Luego pasó a ser, en un aspecto social, esa mujer en
moto, esa persona extraña allá por donde circulara, ese ser que es en la ciudad
un monstruo sexual y en el campo un error de la naturaleza. Poco a poco, entre
línea y línea de relato, esta mujer, -que contiene una extraña belleza exótica
en las fotografías en la que la vemos circulando por Asia, como si a través de
ella nos llegara una dulzura latente, de esa clase de bienestar que hemos
estado esperando siempre encontrar casi sin darnos cuenta, más como una
intuición que como una certeza-, va expresando su proyecto vital: desde el
lamento de un “ya no soñamos, somos cabales (…).
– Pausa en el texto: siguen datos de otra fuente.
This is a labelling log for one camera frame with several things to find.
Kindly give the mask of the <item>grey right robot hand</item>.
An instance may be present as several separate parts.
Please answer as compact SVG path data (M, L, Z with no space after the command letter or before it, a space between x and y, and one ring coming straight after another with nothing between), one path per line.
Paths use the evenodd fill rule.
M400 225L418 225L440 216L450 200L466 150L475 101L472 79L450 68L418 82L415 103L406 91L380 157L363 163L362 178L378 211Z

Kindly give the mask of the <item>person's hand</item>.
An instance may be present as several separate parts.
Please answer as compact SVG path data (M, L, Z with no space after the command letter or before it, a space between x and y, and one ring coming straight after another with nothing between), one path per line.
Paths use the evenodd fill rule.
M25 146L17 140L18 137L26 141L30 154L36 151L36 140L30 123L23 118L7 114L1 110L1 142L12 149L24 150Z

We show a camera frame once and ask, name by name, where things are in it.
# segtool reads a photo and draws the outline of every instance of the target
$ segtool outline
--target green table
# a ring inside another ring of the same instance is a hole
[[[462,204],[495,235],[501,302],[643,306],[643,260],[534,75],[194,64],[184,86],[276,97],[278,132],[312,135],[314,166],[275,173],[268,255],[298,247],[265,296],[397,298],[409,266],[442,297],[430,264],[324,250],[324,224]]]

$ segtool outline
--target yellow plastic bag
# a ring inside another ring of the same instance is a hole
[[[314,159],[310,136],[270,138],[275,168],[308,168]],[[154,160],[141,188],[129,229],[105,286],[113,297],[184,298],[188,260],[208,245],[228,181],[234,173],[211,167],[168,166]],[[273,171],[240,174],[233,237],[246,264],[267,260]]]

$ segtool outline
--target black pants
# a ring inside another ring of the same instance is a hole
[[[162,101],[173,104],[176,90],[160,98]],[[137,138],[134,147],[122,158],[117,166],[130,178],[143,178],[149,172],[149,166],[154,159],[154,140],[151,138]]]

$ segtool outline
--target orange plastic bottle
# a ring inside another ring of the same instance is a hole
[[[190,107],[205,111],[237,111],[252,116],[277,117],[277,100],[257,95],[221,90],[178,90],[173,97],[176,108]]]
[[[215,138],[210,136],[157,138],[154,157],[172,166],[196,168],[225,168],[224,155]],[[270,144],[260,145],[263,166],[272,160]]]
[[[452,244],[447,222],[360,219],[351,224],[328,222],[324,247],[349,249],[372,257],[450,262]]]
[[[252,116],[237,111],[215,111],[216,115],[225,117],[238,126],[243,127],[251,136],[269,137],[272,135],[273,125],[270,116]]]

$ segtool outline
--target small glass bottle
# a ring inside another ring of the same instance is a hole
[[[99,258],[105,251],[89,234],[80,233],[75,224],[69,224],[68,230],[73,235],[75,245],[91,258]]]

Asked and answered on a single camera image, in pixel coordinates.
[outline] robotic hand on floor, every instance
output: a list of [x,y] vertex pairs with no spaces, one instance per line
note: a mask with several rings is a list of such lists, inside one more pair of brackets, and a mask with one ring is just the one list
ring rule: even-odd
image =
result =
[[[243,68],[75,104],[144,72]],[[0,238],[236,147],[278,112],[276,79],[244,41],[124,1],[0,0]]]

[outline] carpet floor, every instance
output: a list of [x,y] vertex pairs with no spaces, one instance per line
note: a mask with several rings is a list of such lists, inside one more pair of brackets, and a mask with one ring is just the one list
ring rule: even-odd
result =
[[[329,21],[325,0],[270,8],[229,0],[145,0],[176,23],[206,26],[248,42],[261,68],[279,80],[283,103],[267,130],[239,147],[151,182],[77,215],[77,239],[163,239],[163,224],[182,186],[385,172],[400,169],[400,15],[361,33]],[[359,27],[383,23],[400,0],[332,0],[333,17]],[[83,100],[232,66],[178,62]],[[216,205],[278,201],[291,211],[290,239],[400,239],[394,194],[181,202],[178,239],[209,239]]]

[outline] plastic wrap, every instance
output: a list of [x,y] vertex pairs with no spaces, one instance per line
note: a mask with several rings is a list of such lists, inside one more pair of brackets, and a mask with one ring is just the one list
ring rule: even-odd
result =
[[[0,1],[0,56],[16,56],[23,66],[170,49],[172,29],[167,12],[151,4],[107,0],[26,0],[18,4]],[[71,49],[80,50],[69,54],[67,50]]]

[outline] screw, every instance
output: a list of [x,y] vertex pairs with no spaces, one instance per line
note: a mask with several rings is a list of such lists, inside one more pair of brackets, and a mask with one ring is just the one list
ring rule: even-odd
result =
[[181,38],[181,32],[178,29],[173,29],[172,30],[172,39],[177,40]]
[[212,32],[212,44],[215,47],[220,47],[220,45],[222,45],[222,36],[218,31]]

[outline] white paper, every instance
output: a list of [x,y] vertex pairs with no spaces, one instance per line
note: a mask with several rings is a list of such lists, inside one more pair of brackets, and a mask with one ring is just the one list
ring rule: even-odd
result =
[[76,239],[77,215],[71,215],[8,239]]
En mi calle, los niños ya no
juegan a las canicas en la acera”, hasta la convicción espiritual más universal,
la que se significa en la sencillez de frases como ésta: “El rumor de los
árboles, del agua que corre; todo es demasiado hermoso para que yo vaya a
encerrarme dentro de una casa”. Y todo para aterrizar en un aforismo que bien podría
ser nuestra más querida frase de cabecera, nuestro deseo posible de cumplir,
nuestra poesía, nuestra verdad:
“A lo largo de
los años puse mi vida en orden, es decir, transformé violencia en fuerza.”